Surface Versus Impurity-Doping Contributions in InAs Nanocrystal Field Effect Transistor Performance

The electrical functionality of an array of semiconductor nanocrystals (NCs) depends critically on the free carriers that may arise from impurity or surface doping. Herein, we used InAs NC thin films as a model system to address the relative contributions of these doping mechanisms by comparative analysis of as-synthesized and Cu-doped NC-based field effect transistor (FET) characteristics. By applying FET simulation methods used in conventional semiconductor FETs, we elucidate surface and impurity-doping contributions to the overall performance of InAs NC-based FETs. As-synthesized InAs NC-based FETs show n-type characteristics assigned to the contribution of the surface electron accumulation layer that can be considered as an actual electron-donating doping level with specific doping density and is energetically located just below the conduction band.

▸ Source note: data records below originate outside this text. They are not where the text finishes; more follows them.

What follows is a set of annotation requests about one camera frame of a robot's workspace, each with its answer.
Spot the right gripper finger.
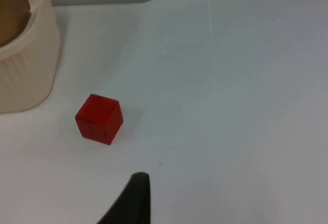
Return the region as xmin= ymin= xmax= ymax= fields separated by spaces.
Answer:
xmin=96 ymin=172 xmax=151 ymax=224

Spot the red cube block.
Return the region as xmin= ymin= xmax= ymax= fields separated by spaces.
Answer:
xmin=75 ymin=93 xmax=124 ymax=146

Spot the cream box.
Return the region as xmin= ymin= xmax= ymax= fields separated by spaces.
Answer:
xmin=0 ymin=3 xmax=62 ymax=114

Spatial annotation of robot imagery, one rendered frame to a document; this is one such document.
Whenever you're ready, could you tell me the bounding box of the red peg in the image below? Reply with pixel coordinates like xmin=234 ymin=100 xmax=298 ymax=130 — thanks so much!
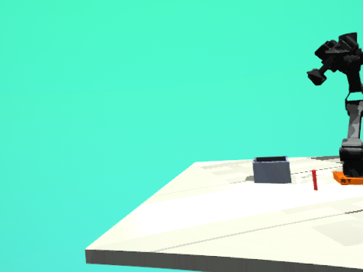
xmin=312 ymin=170 xmax=318 ymax=190

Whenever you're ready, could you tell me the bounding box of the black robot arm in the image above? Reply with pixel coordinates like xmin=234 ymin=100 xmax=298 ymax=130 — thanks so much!
xmin=314 ymin=40 xmax=363 ymax=178

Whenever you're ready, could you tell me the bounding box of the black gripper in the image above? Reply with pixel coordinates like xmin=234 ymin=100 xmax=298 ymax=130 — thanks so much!
xmin=307 ymin=36 xmax=359 ymax=85

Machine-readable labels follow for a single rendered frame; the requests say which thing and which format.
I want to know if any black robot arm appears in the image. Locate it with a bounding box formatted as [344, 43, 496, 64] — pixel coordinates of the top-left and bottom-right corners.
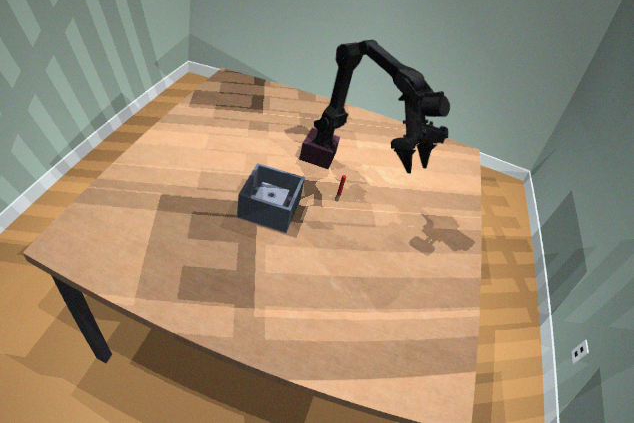
[312, 40, 450, 148]

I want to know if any dark red peg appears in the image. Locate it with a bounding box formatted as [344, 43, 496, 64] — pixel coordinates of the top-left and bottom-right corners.
[337, 175, 346, 195]

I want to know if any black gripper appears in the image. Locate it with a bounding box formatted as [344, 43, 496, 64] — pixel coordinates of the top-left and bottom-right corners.
[391, 116, 437, 174]

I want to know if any white square plate with hole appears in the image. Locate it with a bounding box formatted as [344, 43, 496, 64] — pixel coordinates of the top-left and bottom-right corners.
[255, 182, 289, 207]

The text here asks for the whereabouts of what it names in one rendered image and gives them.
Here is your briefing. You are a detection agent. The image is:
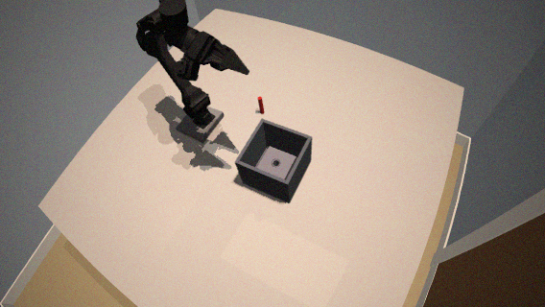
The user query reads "dark red peg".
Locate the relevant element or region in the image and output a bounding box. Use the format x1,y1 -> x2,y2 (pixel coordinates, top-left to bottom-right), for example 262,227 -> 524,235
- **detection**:
257,97 -> 264,114

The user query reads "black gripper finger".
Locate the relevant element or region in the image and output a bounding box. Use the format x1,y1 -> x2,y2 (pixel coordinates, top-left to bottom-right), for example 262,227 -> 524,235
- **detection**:
199,37 -> 241,71
219,49 -> 249,75

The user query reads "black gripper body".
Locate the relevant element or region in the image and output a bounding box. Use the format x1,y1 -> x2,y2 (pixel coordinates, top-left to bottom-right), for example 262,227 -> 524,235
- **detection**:
179,28 -> 221,70

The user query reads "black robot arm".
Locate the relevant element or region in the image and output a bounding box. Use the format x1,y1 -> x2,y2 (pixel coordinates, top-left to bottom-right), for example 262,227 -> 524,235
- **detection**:
136,0 -> 215,130

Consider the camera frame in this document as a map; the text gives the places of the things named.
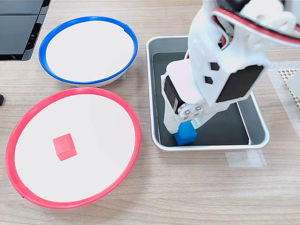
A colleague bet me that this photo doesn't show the red-rimmed white plate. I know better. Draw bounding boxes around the red-rimmed white plate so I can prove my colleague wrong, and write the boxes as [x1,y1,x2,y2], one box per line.
[6,87,142,210]

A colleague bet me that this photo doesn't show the blue cube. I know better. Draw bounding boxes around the blue cube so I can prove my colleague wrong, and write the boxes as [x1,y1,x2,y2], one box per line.
[173,121,198,146]

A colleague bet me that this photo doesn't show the translucent plastic sheet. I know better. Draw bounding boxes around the translucent plastic sheet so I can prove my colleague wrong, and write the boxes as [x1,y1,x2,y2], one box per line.
[266,60,300,141]

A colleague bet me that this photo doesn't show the black tray mat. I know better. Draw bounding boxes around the black tray mat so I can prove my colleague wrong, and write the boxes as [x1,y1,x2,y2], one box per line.
[152,52,250,147]

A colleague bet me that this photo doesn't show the black plastic case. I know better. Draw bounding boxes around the black plastic case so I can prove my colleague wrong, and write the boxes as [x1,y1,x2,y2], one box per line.
[0,0,52,61]

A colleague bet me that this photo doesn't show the red black white cable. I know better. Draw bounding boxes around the red black white cable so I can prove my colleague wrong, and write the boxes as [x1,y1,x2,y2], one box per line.
[210,7,300,51]

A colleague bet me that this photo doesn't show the red cube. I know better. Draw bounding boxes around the red cube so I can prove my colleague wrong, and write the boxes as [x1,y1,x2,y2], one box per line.
[52,133,78,162]

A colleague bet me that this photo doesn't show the clear tape strip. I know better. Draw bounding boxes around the clear tape strip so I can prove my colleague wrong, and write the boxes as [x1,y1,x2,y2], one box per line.
[225,149,267,168]

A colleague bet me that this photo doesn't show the blue-rimmed white plate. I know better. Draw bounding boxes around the blue-rimmed white plate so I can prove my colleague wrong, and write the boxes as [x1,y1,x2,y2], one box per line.
[38,15,139,89]

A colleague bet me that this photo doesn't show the steel tray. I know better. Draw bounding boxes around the steel tray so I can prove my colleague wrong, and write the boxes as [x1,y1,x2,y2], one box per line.
[145,35,270,151]

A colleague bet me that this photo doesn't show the pale perforated base plate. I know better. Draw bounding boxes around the pale perforated base plate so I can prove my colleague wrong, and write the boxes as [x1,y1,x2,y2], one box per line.
[278,67,300,110]

The Cu-doped InAs NC FETs show enhanced n-type conduction as expected from the Cu impurity location as an interstitial n-dopant in InAs NCs. The simulated curves reveal the additional contribution from electrons within an impurity sub-band close to the conduction band onset of the InAs NCs. The work therefore demonstrates the utility of the bulk FET simulation methodology also to NC-based FETs. It provides guidelines for control of doping of NC arrays separately from surface contributions and impurity doping in colloidal semiconductor NCs toward their future utilization as building blocks in bottom-up prepared optoelectronic devices.